Когда мы с Панайотисом шли по переулку, я собирался напомнить ему о необходимости выбора. Я подумал о том, что он может нарочно тянуть время, встречаться с Сельви, она будет жить надеждами. Но тотчас я огорчился: неужели я отдаляюсь от своего друга, становлюсь подозрительным и злым? Нет, следует говорить с ним по-доброму.

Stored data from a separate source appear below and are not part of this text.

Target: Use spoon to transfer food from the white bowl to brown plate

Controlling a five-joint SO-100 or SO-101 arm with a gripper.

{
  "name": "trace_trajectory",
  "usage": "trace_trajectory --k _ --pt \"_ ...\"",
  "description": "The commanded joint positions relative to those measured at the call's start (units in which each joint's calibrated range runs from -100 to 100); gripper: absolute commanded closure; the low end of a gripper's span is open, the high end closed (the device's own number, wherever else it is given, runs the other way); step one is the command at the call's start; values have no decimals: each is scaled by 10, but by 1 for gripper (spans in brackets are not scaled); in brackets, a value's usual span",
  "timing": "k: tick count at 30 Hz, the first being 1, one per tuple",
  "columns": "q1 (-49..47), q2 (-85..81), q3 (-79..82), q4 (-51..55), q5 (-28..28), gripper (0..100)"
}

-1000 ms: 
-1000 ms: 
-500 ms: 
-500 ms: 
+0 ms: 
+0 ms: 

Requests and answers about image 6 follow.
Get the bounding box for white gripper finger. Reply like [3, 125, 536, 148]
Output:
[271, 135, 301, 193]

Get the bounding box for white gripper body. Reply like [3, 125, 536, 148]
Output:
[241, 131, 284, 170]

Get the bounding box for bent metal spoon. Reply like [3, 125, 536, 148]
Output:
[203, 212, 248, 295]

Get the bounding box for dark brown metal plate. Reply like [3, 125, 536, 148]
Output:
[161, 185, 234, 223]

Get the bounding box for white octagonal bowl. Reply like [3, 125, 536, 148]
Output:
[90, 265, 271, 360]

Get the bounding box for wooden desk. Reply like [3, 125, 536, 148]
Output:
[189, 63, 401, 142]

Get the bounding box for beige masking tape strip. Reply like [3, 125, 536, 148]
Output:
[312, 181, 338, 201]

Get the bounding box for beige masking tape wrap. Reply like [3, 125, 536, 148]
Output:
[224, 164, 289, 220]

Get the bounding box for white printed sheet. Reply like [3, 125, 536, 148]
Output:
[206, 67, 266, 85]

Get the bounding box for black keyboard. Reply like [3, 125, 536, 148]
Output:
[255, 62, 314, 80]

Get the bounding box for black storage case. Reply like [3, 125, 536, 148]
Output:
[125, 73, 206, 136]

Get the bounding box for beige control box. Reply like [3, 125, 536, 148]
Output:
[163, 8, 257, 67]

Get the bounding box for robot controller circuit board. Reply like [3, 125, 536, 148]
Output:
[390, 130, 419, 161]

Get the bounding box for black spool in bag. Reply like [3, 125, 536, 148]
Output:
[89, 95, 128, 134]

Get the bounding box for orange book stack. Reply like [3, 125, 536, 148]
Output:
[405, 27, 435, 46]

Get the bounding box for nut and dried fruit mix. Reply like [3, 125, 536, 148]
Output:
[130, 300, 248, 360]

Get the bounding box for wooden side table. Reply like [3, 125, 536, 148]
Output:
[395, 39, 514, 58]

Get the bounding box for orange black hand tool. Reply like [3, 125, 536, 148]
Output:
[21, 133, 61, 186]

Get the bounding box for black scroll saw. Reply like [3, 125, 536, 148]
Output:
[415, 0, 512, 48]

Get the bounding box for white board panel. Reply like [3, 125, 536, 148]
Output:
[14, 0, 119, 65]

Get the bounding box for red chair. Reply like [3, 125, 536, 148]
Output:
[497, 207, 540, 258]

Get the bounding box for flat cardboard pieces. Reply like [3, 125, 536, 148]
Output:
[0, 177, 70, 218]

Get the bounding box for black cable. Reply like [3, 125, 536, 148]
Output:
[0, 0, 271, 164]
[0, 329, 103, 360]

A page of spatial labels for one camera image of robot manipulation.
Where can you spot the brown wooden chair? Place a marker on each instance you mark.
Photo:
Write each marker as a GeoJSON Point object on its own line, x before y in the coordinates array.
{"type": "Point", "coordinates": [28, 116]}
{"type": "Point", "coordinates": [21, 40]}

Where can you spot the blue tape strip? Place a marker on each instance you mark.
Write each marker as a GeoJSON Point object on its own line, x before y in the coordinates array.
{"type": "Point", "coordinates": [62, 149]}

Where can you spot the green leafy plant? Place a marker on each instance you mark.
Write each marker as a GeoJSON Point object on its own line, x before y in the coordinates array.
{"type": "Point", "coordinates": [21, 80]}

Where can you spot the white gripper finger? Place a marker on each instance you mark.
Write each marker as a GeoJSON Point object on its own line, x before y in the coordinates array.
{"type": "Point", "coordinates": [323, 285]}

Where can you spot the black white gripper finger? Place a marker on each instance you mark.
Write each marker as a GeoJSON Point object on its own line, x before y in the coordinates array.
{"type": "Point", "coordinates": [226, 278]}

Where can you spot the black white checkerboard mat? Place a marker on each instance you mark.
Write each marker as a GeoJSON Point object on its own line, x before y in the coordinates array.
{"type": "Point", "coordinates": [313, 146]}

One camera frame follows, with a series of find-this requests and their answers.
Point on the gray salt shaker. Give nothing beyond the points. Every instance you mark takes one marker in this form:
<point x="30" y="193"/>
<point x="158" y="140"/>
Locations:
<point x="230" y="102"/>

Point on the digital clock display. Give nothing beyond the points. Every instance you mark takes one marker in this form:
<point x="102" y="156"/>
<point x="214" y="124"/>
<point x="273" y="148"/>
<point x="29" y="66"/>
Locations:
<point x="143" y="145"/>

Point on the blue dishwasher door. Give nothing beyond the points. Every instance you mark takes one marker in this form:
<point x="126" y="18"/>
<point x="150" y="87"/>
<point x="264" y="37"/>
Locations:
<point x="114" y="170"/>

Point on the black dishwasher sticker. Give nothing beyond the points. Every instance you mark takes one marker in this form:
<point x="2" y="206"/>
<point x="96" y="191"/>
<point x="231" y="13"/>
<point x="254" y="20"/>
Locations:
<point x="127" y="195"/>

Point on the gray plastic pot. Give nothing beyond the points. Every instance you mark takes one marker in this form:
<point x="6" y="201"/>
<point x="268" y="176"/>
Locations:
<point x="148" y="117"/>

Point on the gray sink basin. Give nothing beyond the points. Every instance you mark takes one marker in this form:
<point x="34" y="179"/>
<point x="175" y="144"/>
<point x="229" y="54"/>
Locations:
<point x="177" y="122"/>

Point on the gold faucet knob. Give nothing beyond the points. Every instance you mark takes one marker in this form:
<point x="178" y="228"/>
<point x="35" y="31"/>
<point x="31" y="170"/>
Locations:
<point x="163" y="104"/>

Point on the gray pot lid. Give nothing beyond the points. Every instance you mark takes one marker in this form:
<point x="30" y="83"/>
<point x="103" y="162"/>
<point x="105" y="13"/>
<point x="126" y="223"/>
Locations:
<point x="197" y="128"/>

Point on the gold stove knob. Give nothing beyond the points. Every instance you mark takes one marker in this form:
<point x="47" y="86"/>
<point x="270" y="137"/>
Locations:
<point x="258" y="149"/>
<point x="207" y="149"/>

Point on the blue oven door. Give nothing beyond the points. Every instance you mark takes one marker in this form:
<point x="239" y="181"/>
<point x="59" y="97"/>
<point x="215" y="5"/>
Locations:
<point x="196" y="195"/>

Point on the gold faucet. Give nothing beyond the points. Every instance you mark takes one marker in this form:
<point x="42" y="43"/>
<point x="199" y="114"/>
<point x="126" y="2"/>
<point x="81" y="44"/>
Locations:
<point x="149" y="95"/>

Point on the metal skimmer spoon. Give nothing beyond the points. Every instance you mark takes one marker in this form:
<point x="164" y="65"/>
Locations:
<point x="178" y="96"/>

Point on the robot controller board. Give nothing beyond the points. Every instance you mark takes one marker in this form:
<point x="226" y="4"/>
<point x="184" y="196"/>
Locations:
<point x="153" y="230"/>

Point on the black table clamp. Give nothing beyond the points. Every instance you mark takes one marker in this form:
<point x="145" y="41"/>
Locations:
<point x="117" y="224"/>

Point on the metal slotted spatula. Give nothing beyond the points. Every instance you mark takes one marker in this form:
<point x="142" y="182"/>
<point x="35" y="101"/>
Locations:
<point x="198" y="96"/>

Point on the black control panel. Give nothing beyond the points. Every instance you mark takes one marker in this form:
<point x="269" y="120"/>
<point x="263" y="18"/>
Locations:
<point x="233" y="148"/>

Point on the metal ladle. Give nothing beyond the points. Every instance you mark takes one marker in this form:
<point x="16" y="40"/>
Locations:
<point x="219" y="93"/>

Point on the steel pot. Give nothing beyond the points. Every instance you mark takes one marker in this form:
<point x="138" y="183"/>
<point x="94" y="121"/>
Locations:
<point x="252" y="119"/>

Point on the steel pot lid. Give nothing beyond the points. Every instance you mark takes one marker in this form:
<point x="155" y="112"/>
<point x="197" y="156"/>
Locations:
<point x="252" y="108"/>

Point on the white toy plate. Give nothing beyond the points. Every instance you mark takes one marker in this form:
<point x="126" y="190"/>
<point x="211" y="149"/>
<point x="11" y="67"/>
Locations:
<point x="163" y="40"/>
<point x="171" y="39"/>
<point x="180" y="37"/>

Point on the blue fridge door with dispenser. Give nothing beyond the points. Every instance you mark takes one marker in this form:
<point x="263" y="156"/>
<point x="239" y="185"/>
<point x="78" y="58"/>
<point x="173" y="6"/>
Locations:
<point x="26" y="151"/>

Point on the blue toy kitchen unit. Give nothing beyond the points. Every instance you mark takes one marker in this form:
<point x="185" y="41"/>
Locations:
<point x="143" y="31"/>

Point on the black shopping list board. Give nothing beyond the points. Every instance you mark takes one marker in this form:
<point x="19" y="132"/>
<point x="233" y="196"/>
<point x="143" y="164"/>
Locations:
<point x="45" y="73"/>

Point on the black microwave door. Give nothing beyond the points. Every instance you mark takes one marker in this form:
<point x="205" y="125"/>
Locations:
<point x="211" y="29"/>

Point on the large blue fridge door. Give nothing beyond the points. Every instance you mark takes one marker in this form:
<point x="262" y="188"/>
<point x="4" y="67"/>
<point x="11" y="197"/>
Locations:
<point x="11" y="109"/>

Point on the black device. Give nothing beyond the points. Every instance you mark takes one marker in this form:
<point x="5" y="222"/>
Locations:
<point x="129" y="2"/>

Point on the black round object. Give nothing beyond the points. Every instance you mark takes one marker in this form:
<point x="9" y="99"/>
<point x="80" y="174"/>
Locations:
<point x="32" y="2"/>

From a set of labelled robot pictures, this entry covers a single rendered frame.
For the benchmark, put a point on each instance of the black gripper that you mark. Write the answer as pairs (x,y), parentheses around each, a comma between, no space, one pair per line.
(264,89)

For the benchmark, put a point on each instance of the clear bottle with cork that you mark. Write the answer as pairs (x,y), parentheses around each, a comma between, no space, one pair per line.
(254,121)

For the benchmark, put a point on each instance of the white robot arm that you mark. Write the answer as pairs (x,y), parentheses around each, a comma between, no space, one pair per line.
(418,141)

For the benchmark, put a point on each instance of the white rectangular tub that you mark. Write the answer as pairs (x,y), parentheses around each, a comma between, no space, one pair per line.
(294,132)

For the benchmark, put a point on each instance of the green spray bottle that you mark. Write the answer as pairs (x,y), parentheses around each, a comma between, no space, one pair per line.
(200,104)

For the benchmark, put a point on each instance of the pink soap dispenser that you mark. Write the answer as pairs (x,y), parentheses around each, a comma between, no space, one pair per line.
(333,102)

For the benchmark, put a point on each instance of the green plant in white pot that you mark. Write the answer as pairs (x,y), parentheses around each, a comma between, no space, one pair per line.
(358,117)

И я решил не напоминать, а просто сказал:

— Если ты сделаешь свой выбор, дай мне знать.

— Да, — ответил он грустно.

На следующее утро он пришел к нам в дом. Меня разбудил слуга и сказал о приходе Панайотиса. Я удивился.

— Как ты добрался за ночь из монастыря так скоро?

— Я ночевал в пригороде у одного знакомого торговца.

— Присаживайся.

Я приказал принести еду. Но Панайотис не стал есть. Он выглядел встревоженным.

— Ночью у Сельви был приступ, — начал он. — Она снова видела этот самый призрак музыканта, кричала… — голос его задрожал.

Мне показалось, что он как бы обвиняет меня, я почувствовал раздражение.

— Откуда тебе известно? — спросил я.

— Я знаком с мальчиком, который всегда ходит с их поваром на рынок за провизией. Он мне сказал, — Панайотис опустил голову.

— Ты свел знакомство со слугой из этого дома и ничего не говорил мне!

— Я не считал, что это так уж важно, — он смутился.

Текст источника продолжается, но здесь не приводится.